== Segment start ==
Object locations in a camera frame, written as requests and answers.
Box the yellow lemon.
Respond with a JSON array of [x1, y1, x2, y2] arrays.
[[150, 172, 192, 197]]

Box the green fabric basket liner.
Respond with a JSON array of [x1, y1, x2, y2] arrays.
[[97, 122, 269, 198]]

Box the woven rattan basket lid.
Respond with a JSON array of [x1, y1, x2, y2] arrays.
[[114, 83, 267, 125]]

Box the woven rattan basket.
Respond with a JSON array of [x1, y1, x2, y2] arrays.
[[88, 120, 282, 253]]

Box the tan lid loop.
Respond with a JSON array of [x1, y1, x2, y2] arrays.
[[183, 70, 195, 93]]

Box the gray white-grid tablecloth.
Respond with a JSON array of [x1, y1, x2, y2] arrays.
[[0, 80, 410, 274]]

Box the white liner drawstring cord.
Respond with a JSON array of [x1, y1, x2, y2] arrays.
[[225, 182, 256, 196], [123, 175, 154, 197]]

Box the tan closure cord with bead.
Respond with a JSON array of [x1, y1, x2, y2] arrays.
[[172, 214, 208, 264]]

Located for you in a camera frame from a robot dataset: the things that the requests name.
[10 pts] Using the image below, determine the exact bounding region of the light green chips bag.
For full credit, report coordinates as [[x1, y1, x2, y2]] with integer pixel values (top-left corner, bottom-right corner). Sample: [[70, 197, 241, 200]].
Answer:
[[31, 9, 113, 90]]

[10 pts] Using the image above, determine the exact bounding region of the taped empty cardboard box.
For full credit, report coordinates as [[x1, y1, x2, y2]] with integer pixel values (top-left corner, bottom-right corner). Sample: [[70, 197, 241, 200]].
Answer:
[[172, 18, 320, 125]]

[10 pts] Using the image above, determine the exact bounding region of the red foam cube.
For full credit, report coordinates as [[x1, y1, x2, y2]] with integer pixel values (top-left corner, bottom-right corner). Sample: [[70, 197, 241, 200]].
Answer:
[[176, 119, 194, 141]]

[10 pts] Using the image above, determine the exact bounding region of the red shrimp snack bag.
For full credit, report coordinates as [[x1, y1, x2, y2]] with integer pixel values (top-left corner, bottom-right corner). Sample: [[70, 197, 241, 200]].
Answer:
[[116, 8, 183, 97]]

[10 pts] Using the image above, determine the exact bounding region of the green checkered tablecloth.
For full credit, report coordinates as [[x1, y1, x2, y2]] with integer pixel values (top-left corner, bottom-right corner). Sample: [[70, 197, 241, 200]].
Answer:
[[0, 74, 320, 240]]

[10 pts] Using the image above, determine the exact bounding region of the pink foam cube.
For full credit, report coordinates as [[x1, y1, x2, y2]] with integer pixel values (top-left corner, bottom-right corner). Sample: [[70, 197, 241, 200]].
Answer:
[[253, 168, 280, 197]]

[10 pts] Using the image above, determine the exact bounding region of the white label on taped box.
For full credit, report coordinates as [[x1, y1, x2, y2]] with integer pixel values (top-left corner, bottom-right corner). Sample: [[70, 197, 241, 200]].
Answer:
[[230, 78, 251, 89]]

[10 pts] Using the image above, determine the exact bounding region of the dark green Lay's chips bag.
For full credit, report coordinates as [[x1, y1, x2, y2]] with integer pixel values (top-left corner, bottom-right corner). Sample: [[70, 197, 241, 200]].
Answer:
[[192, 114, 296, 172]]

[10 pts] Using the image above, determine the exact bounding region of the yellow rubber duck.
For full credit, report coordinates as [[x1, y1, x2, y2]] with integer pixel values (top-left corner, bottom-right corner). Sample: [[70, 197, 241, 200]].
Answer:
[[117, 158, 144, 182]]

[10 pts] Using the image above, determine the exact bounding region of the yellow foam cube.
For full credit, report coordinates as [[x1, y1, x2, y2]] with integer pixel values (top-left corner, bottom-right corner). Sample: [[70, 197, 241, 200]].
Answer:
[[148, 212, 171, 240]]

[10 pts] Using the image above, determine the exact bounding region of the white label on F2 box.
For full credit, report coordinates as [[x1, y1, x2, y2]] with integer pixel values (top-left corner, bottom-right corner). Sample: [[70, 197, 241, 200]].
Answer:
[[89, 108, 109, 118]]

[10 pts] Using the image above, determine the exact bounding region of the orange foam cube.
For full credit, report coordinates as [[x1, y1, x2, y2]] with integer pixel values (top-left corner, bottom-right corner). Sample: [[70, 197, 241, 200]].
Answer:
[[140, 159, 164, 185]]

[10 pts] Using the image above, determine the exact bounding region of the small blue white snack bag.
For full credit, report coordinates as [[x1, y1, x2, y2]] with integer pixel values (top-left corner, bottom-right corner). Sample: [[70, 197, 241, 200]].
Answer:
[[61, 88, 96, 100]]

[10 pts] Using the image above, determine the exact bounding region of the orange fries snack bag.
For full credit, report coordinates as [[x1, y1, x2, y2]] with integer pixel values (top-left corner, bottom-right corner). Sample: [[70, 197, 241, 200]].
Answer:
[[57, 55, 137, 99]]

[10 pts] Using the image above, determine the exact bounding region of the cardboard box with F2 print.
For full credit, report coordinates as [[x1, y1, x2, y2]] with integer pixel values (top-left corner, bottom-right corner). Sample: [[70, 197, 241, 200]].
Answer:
== Segment end ==
EXERCISE INSTRUCTIONS -
Output the listing once more. Leave each word as it stands.

SOLUTION FOR THIS TASK -
Object locations in a camera frame, written as requests and answers.
Box the yellow lemon.
Respond with a JSON array of [x1, y1, x2, y2] arrays.
[[150, 172, 192, 197]]

Box the green fabric basket liner.
Respond with a JSON array of [x1, y1, x2, y2] arrays.
[[97, 122, 269, 198]]

Box the woven rattan basket lid.
Respond with a JSON array of [x1, y1, x2, y2] arrays.
[[114, 83, 267, 125]]

Box the woven rattan basket.
Respond with a JSON array of [x1, y1, x2, y2] arrays.
[[88, 120, 282, 253]]

Box the tan lid loop.
Respond with a JSON array of [x1, y1, x2, y2] arrays.
[[183, 70, 195, 93]]

Box the gray white-grid tablecloth.
Respond with a JSON array of [x1, y1, x2, y2] arrays.
[[0, 80, 410, 274]]

Box the white liner drawstring cord.
Respond with a JSON array of [x1, y1, x2, y2] arrays.
[[225, 182, 256, 196], [123, 175, 154, 197]]

Box the tan closure cord with bead.
Respond with a JSON array of [x1, y1, x2, y2] arrays.
[[172, 214, 208, 264]]

Located for you in a camera frame from a robot dataset: the things that the requests name.
[10 pts] Using the image below, determine the exact bounding region of the light green chips bag.
For full credit, report coordinates as [[x1, y1, x2, y2]] with integer pixel values (top-left corner, bottom-right corner). Sample: [[70, 197, 241, 200]].
Answer:
[[31, 9, 113, 90]]

[10 pts] Using the image above, determine the exact bounding region of the taped empty cardboard box.
For full credit, report coordinates as [[x1, y1, x2, y2]] with integer pixel values (top-left corner, bottom-right corner). Sample: [[70, 197, 241, 200]].
Answer:
[[172, 18, 320, 125]]

[10 pts] Using the image above, determine the exact bounding region of the red foam cube.
For full credit, report coordinates as [[x1, y1, x2, y2]] with integer pixel values (top-left corner, bottom-right corner). Sample: [[70, 197, 241, 200]].
Answer:
[[176, 119, 194, 141]]

[10 pts] Using the image above, determine the exact bounding region of the red shrimp snack bag.
For full credit, report coordinates as [[x1, y1, x2, y2]] with integer pixel values (top-left corner, bottom-right corner). Sample: [[70, 197, 241, 200]].
Answer:
[[116, 8, 183, 97]]

[10 pts] Using the image above, determine the exact bounding region of the green checkered tablecloth.
For full credit, report coordinates as [[x1, y1, x2, y2]] with integer pixel values (top-left corner, bottom-right corner). Sample: [[70, 197, 241, 200]].
Answer:
[[0, 74, 320, 240]]

[10 pts] Using the image above, determine the exact bounding region of the pink foam cube.
For full credit, report coordinates as [[x1, y1, x2, y2]] with integer pixel values (top-left corner, bottom-right corner). Sample: [[70, 197, 241, 200]].
Answer:
[[253, 168, 280, 197]]

[10 pts] Using the image above, determine the exact bounding region of the white label on taped box.
For full credit, report coordinates as [[x1, y1, x2, y2]] with integer pixel values (top-left corner, bottom-right corner). Sample: [[70, 197, 241, 200]].
Answer:
[[230, 78, 251, 89]]

[10 pts] Using the image above, determine the exact bounding region of the dark green Lay's chips bag.
For full credit, report coordinates as [[x1, y1, x2, y2]] with integer pixel values (top-left corner, bottom-right corner). Sample: [[70, 197, 241, 200]].
Answer:
[[192, 114, 296, 172]]

[10 pts] Using the image above, determine the exact bounding region of the yellow rubber duck.
For full credit, report coordinates as [[x1, y1, x2, y2]] with integer pixel values (top-left corner, bottom-right corner). Sample: [[70, 197, 241, 200]].
Answer:
[[117, 158, 144, 182]]

[10 pts] Using the image above, determine the exact bounding region of the yellow foam cube.
For full credit, report coordinates as [[x1, y1, x2, y2]] with integer pixel values (top-left corner, bottom-right corner). Sample: [[70, 197, 241, 200]].
Answer:
[[148, 212, 171, 240]]

[10 pts] Using the image above, determine the exact bounding region of the white label on F2 box.
For full credit, report coordinates as [[x1, y1, x2, y2]] with integer pixel values (top-left corner, bottom-right corner). Sample: [[70, 197, 241, 200]].
Answer:
[[89, 108, 109, 118]]

[10 pts] Using the image above, determine the exact bounding region of the orange foam cube.
For full credit, report coordinates as [[x1, y1, x2, y2]] with integer pixel values (top-left corner, bottom-right corner). Sample: [[70, 197, 241, 200]].
Answer:
[[140, 159, 164, 185]]

[10 pts] Using the image above, determine the exact bounding region of the small blue white snack bag.
For full credit, report coordinates as [[x1, y1, x2, y2]] with integer pixel values (top-left corner, bottom-right corner). Sample: [[70, 197, 241, 200]].
Answer:
[[61, 88, 96, 100]]

[10 pts] Using the image above, determine the exact bounding region of the orange fries snack bag.
For full credit, report coordinates as [[x1, y1, x2, y2]] with integer pixel values (top-left corner, bottom-right corner). Sample: [[70, 197, 241, 200]].
Answer:
[[57, 55, 137, 99]]

[10 pts] Using the image above, determine the exact bounding region of the cardboard box with F2 print.
For full credit, report coordinates as [[x1, y1, x2, y2]] with integer pixel values (top-left corner, bottom-right corner). Sample: [[70, 197, 241, 200]].
Answer:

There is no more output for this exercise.